> _GOAL OF THE EXERCISE_:
Read the lines below. Copy out any that hold the string "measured".
== EXERCISE DATA ==
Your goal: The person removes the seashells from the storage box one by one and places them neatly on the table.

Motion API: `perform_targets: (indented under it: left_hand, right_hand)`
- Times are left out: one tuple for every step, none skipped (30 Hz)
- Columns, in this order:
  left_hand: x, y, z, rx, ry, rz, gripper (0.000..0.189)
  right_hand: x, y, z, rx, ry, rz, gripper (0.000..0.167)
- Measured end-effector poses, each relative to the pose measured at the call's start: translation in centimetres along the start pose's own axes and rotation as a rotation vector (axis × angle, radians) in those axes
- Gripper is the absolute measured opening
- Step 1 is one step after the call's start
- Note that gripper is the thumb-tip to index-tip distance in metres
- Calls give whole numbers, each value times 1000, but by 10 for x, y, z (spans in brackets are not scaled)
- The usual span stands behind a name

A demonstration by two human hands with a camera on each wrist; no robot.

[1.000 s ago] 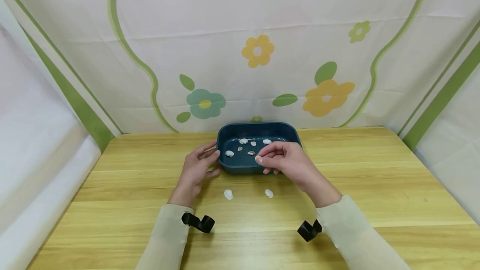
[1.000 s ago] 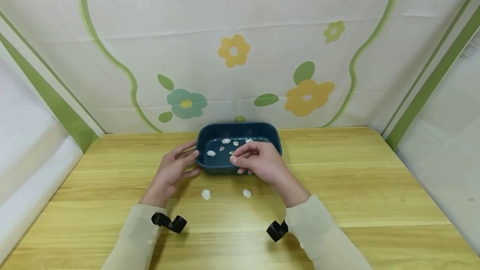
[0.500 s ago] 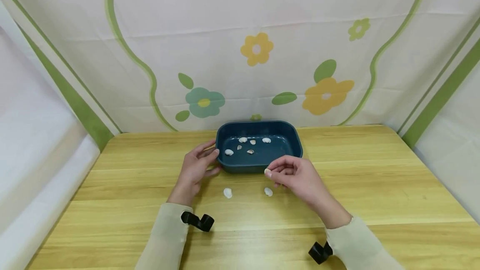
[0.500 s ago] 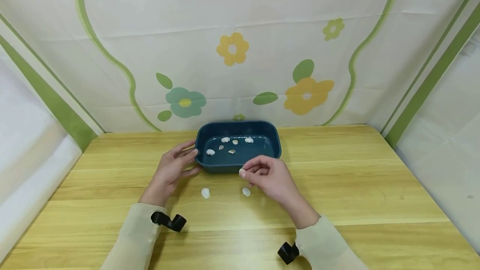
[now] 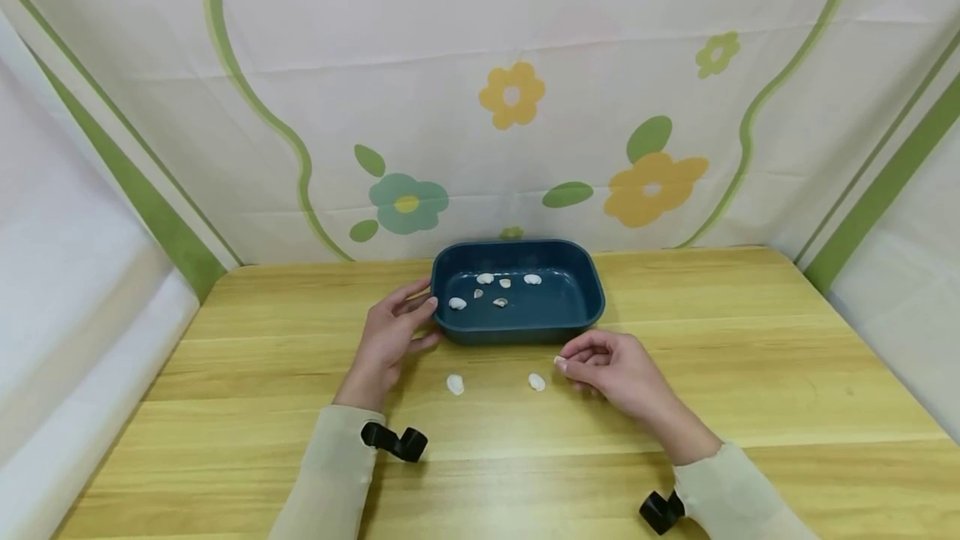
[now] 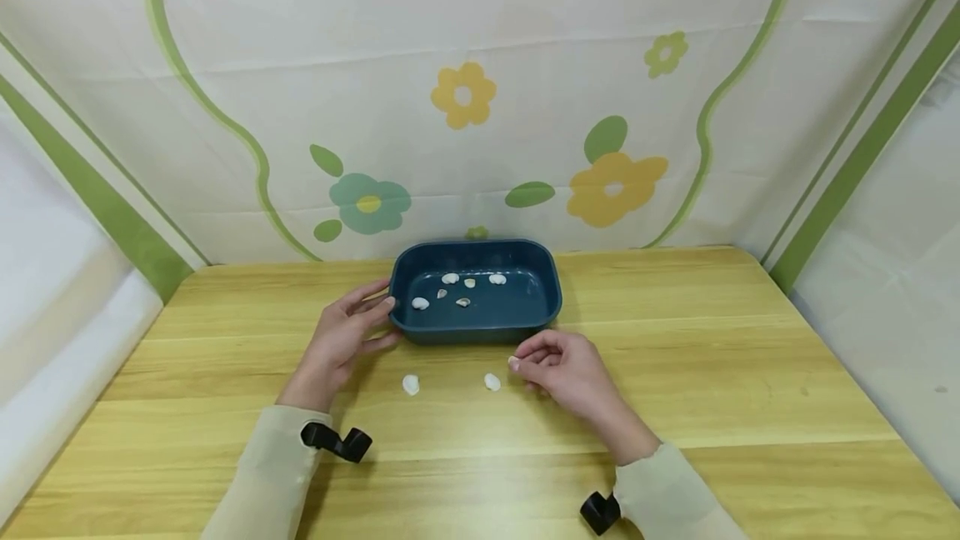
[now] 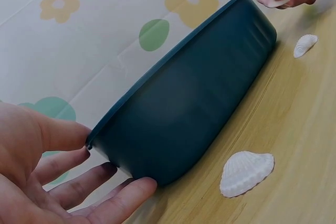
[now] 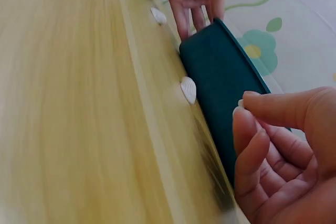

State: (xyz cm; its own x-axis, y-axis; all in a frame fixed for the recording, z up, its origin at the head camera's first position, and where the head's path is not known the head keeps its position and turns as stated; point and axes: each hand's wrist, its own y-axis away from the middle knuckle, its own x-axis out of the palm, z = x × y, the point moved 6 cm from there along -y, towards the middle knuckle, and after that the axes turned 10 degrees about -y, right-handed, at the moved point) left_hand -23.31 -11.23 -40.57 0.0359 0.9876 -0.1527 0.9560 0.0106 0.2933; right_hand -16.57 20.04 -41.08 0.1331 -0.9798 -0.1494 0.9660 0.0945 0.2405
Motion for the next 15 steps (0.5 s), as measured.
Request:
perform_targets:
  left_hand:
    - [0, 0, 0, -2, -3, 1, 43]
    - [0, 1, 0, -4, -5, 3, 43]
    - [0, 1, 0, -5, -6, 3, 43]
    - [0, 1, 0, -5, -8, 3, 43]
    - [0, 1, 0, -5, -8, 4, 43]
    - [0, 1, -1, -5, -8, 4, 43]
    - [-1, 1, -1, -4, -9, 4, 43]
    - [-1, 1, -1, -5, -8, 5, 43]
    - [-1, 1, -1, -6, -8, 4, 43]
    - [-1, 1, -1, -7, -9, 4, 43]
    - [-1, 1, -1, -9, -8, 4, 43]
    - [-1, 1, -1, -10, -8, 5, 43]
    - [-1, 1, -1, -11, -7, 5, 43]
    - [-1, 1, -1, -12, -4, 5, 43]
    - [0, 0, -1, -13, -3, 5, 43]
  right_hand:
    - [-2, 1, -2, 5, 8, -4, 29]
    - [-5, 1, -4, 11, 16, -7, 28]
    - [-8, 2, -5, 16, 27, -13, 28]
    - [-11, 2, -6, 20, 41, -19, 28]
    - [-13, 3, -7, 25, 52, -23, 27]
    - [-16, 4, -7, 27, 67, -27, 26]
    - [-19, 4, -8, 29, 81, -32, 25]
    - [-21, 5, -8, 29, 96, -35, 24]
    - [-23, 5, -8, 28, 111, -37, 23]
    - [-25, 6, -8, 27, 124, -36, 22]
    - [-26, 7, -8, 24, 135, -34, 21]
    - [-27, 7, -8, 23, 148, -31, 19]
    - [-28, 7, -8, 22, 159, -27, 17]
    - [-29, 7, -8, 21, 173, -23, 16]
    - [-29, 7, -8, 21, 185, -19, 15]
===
> _RESPONSE_:
- Measured end-effector poses, each relative to the pose measured at the call's start: translation in centimetres along the start pose's own axes and rotation as a rotation vector (axis × angle, radians) in those axes
- Gripper is the absolute measured opening
Motion for the next 15 steps (0.5 s), as measured.

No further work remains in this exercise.